Corn has a similar story. A lot of corn won’t make export quality, and in some cases isn’t good enough for feed operations. Elevators look at current basis values, values for deferred slots, and at the futures carries. They see cash carries of 30 or more for six months down the road in some markets, well after 2010 crop corn has been harvested. Most of that carry comes from the futures spread, July10/December10 CBT corn futures show about 29-30 carry. Imagine, merchandisers can sell basis for harvest or perhaps January 2011, earn 30 or more, and blend lower quality old-corn with new-crop. That’s a lot of potential revenue.
Wide futures carries are indeed sending signals to warehousemen to buy and hold wheat and corn, with the added prospect of raising quality by blending with better quality new-crop stocks.
Other merchandisers have focused on what volume of “good” corn or wheat it will take to blend off their bad stocks. Some have been aggressive, bidding above competition for new-crop to ensure sufficient inventory for blending later. Spreadsheets can help calculate just what quantities they need.

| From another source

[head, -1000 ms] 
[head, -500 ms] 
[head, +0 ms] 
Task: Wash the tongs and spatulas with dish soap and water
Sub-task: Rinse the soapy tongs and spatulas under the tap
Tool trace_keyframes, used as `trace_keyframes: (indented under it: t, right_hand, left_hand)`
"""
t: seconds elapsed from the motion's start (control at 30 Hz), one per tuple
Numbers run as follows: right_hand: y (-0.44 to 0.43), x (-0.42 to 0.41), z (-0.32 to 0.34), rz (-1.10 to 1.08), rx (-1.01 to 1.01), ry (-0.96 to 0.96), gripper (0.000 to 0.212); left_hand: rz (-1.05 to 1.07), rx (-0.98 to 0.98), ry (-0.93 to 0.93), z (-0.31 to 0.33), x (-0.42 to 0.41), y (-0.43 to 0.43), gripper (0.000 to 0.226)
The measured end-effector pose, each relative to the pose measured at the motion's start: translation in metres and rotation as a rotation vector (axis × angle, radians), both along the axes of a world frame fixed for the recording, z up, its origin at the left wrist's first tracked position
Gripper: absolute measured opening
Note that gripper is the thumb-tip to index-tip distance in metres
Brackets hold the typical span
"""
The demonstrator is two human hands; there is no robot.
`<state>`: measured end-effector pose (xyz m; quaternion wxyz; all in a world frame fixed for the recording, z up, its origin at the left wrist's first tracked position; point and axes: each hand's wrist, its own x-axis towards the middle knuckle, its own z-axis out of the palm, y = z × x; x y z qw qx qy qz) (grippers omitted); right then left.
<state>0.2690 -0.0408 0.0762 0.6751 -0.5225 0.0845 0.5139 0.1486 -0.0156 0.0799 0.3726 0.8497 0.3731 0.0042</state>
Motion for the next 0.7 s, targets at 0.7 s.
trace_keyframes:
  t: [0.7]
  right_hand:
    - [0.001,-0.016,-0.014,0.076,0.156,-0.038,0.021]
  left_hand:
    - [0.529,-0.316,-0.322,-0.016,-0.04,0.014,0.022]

Charts and spreadsheets show that owning hedged wheat is the logical use of space, and owning hedged corn should at least turn out OK (if there are blending gains to be earned). Market letters and comments these days talk about the global surplus of wheat and how the United States is becoming the residual warehouse to the world, paid to carry unwanted wheat. Everyone’s bombarded with market signals. This is where “CS” needs to weigh in.
Don’t count your chickens
Going into harvest with large quantities of off-grade wheat or corn may turn out much different than expected if problems arise with the 2010 crop. That could leave elevators dealing with two problem crops instead of one. And remote as it may seem, there is always the risk that the futures carries could vanish. Then all those carefully projected returns could vanish.
The “CS” decision may still be to carry old-crop grain into new-crop. But CS may tell you to quit counting chickens before they’re hatched. The big and unanswered question in the decision is the cost if the futures carries vanish. What if there is an unexpected wheat crop failure in the former Soviet Union, or Australia? Turning down $1.05 for a 12-month Chicago wheat carry, betting on something closer to $1.70, or turning down 95% of full carry in KC, could suddenly turn into a very costly mistake. As impossible as it may sound, corn spreads could also narrow quickly if the U.S. 2010 crop turns out short, or if China buys enough U.S. corn to sharply reduce ending stocks in 2011.
CS says to lock in excellent futures carries if you plan to hold the hedged inventory, or at least protect the carry on most of the inventory. Use charts and spreadsheets to analyze the numbers, and listen to the market recommendations, but use common sense to add perspective and to frame your decisions.